**WHAT THE TASK ASKS:** Please give back, exactly as written, only the line containing "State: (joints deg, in" and every line after it until the data below ends.

**RAW DATA:**
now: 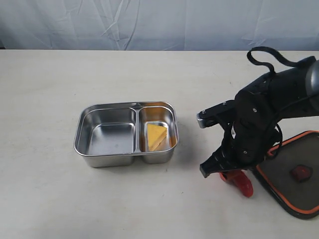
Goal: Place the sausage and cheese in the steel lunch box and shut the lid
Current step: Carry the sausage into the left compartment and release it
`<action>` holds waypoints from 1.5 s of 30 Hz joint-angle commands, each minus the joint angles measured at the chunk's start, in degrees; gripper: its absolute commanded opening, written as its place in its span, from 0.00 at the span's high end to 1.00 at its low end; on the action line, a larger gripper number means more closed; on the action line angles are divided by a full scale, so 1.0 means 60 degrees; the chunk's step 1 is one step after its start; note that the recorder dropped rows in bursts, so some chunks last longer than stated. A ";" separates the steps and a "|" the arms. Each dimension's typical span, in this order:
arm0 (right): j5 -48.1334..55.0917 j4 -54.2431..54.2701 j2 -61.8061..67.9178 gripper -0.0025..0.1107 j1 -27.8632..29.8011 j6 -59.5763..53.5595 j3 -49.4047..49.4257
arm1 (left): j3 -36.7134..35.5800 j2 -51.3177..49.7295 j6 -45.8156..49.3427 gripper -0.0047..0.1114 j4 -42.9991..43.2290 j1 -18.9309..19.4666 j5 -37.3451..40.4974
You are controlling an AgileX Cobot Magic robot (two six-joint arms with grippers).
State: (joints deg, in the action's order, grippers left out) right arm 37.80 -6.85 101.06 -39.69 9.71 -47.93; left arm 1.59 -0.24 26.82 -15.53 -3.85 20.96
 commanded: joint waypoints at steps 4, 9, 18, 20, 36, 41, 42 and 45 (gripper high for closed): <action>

**OUTPUT:**
State: (joints deg, in the action's order, grippers left out) right arm 37.80 -6.85 101.06 -39.69 9.71 -47.93; left arm 1.59 -0.24 26.82 -15.53 -3.85 20.96
 commanded: joint waypoints at steps 4, 9, 18, 20, 36, 41, 42 and 45 (gripper high for closed): <action>

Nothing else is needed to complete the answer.